A Sense of Autumn
11 November 2008
Ok - this weeks recipe doesn’t actually have much to do with autumn, nor with the rest of this post. The curry flavoured meatballs were just one of the snacks I prepared for our party 2 weeks ago, and as our guests seemed to really like them, and I got a lot of inquiries about the ingredients, I decided to put the recipe online this week (there’s actually not much of a secret to it). Hot or cold, they can be enjoyed at any time of the year, of course.
So back to autumn, which is a really beautiful season in Japan. Everybody goes out to admire the fire-red leaves, and so did we. As if we hadn’t seen enough temples in China the weekend before, we took a day trip to Nikko, a 2-hour train ride north of Tokyo (on a tiny and really, really slow train - nothing to do with the high tech Shinkansen). The place accommodates an impressive complex of temples and shrines, beautifully bedded in the mountains, in an area that is particularly famous for viewing the autumn leaves. So no wonder Nikko was pretty crowded, but as we walked away from the most central sites the crowds dispersed and we found some calmer spots, too. Definitely worth the visit at this time of the year – the autumn leaves ARE beautiful (and this from two persons who are neither nature nor temple freaks).
Apart from that, we had a really nice restaurant experience last weekend. As days are getting colder, I am really getting into the mood for Izakaya food again. Originally a place to sample and buy sake, an Izakaya is now really what you could call a "Japanese style pub" – a cozy and popular place for drinks, accompanied by yummy home-style dishes.
At the one we went to on Saturday, "Chihana", we really had a particularly warm welcome – not only did the host very patiently help us to make our choice from the Japanese menu (my Japanese is making progress, but reading a menu with all the not-so-usual characters is still a bit of a challenge), he also suddenly came out with 5 bottles of sake, representing 5 different types of flavour, and gave us a sake tasting. It reconfirmed our so-far opinion (based on our very limited knowledge of sake): Simon and I both prefer the types which are between "smooth" and "fruity". As for the food, we had (among several other things) delicious seafood yakisoba (flat Japanese noodles stir-fried with a tasty sauce), a remarkably fluffy Japanese egg roll (you get this a lot, but not often as good as this one) and tasty little meatballs, which had an unmistakably Japanese flavour.
…which brings us back to my meatball recipe – the seasoning of course being very different from what we had in the Izakaya. This is admittedly a bit of an awkward transition. And sorry for the somewhat "messy" post anyway! ;-)
Curry-Spiced Meatballs
| yields 2 large plates full, as party snack |
| 600g minced beef |
| 120g dry white bread |
| 70ml milk |
| 2 eggs |
| 1 mid-sized to large onion |
| a big hand full of freshly chopped parsley |
| 3-4 teaspoons of café de paris spice mixture (or other mild curry mixture) |
| some garlic granulate |
| some olive oil for frying |
First of all, take some old white bread (or rolls, or toast), cut it into little cubes of 1cm max, and let it dry for another day or two until really crunchy. A hint for impatient persons like me: if you want to speed this process up, put the bread cubes in the oven for a while at moderate heat of 70°C or so, which will not bake them but just make them dry faster.

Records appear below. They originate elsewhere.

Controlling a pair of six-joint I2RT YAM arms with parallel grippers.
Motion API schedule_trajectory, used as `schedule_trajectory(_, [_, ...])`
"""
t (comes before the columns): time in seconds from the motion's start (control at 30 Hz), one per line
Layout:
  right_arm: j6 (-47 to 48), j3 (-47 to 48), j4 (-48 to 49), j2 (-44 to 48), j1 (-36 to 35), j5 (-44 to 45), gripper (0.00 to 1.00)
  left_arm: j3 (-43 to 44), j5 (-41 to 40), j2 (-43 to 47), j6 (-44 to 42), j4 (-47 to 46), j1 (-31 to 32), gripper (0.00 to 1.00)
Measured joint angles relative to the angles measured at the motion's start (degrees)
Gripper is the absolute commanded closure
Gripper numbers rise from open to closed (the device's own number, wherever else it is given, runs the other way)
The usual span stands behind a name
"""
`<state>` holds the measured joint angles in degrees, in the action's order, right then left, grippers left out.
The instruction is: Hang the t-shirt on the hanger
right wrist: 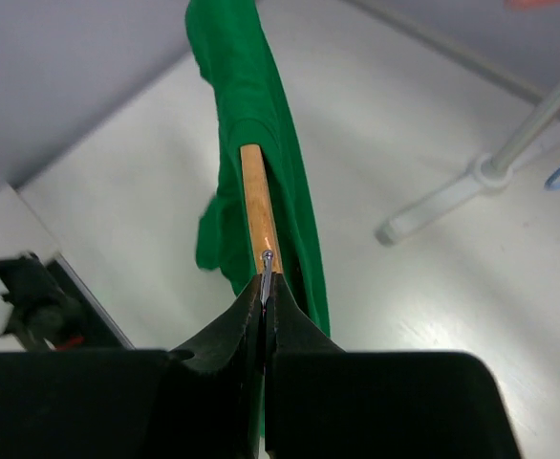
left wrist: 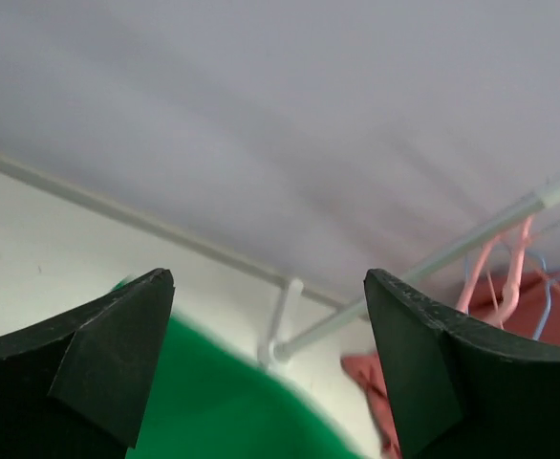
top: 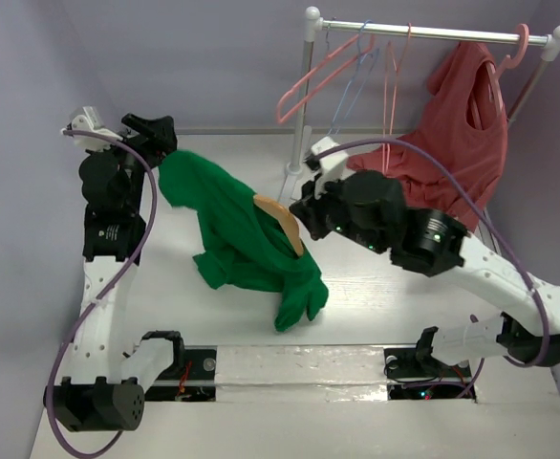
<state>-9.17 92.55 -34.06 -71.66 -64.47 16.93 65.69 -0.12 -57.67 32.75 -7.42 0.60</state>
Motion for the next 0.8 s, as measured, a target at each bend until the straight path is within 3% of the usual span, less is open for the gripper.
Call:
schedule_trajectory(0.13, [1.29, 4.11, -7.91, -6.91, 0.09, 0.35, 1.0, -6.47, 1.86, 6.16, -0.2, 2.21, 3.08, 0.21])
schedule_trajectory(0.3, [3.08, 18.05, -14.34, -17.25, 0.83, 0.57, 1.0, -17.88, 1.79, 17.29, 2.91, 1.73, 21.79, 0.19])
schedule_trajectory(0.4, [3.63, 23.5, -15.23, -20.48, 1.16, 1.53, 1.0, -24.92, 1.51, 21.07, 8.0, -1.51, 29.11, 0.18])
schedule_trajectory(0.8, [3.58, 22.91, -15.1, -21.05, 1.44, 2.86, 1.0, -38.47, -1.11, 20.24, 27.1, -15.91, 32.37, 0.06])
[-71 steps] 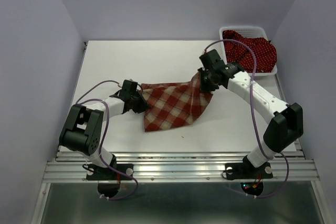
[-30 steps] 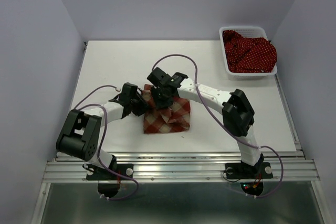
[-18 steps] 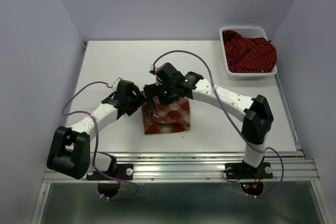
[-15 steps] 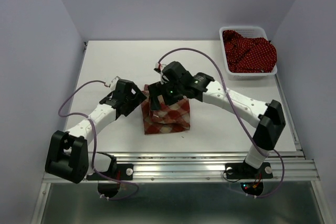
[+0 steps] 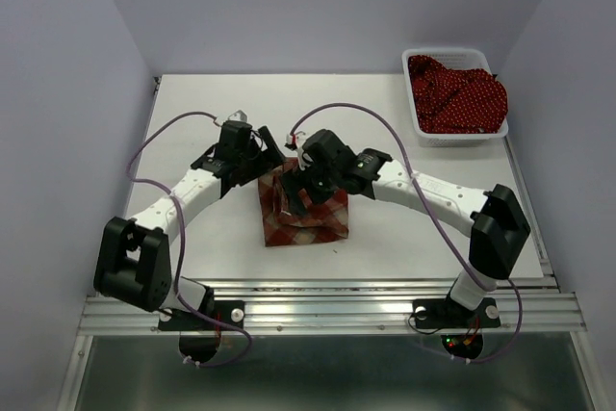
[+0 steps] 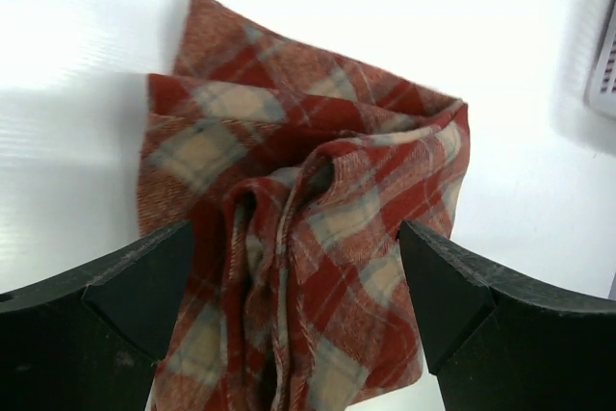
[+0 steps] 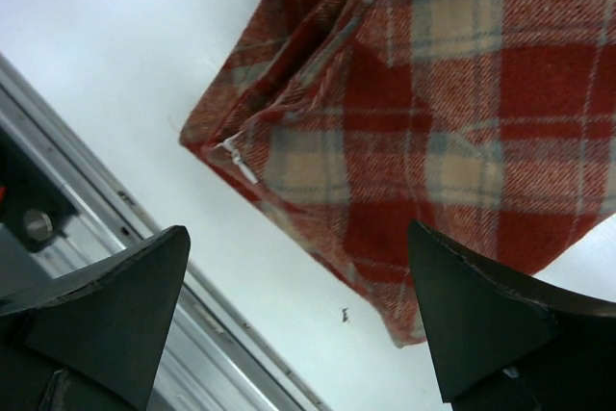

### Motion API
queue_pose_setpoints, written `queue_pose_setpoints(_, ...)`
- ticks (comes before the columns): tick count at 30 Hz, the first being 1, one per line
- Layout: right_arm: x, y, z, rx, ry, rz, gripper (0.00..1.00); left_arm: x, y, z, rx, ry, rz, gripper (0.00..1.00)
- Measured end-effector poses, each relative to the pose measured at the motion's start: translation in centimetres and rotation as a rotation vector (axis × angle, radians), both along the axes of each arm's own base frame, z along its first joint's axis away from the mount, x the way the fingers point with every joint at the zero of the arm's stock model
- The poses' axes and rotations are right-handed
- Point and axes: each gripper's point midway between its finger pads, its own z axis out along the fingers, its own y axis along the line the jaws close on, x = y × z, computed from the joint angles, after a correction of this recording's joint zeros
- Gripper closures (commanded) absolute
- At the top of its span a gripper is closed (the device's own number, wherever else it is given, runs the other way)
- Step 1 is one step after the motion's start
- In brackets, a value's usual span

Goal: Fold and stack the skirts
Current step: Fold the skirt

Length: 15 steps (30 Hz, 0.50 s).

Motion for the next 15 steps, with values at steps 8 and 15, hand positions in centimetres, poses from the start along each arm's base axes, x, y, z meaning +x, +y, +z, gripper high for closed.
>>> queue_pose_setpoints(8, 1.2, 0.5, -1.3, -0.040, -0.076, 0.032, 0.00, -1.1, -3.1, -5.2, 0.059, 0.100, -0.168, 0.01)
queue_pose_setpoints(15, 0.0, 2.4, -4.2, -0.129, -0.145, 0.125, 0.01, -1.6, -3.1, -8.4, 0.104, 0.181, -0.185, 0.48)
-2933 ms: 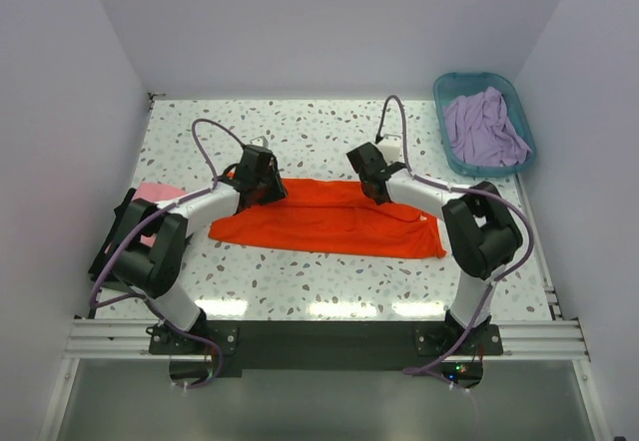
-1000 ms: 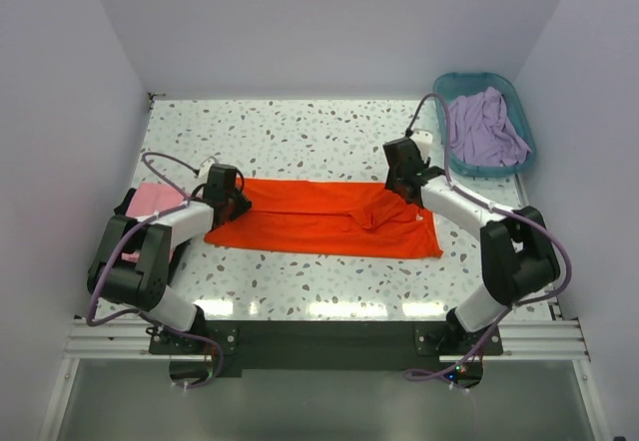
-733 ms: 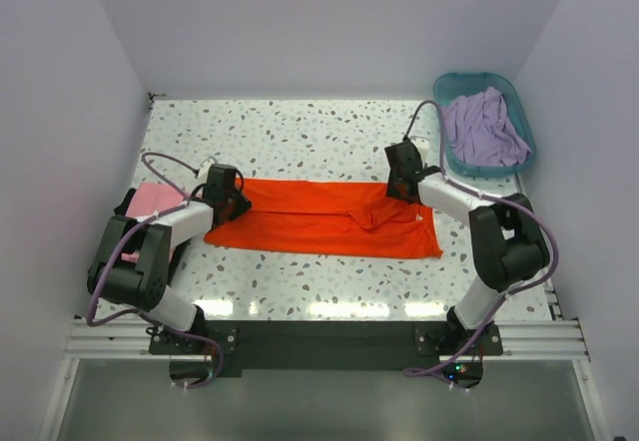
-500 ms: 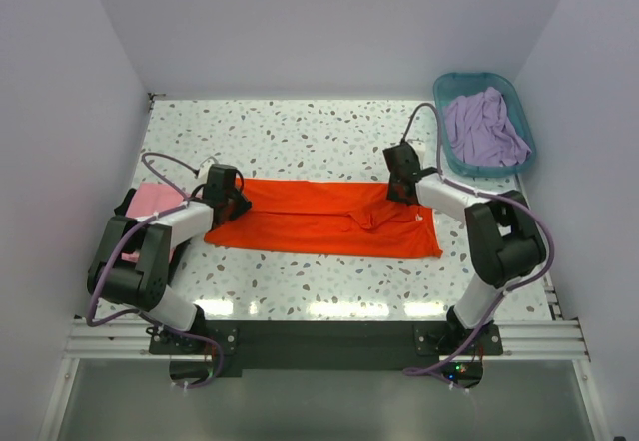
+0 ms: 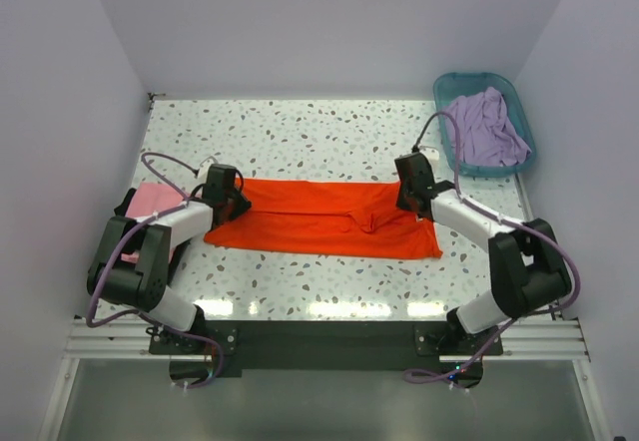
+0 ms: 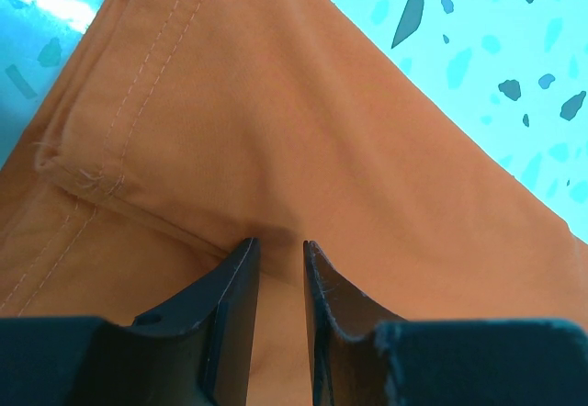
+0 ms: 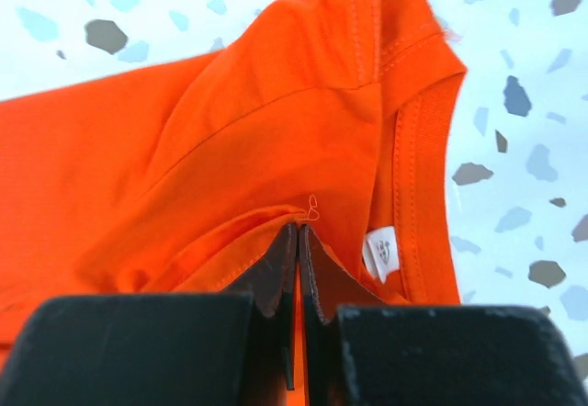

Once the bread cubes are really hard, powder them with the café de paris or curry mixture, soak them in milk, and let them soften up again. Finely chop the parsley as well as the onion and add to the soaked bread. Stir in the eggs, making sure they are well-spread (this will give the meatballs a firmer texture and prevent them from falling apart in the frying pan), and combine with the minced meat (I prefer beef for this). Season to taste with some garlic granulate and salt.
Once everything is well combined, shape the mixture into little balls (easiest using your hands). Heat some olive oil in a frying pan and add the meat balls, pressing them down a little with a turner when putting them in. Fry them at fairly high (but not too high) temperature on either side until they are nicely brown and crunchy. You can eat them warm or cold, and they are equally delicious the day after.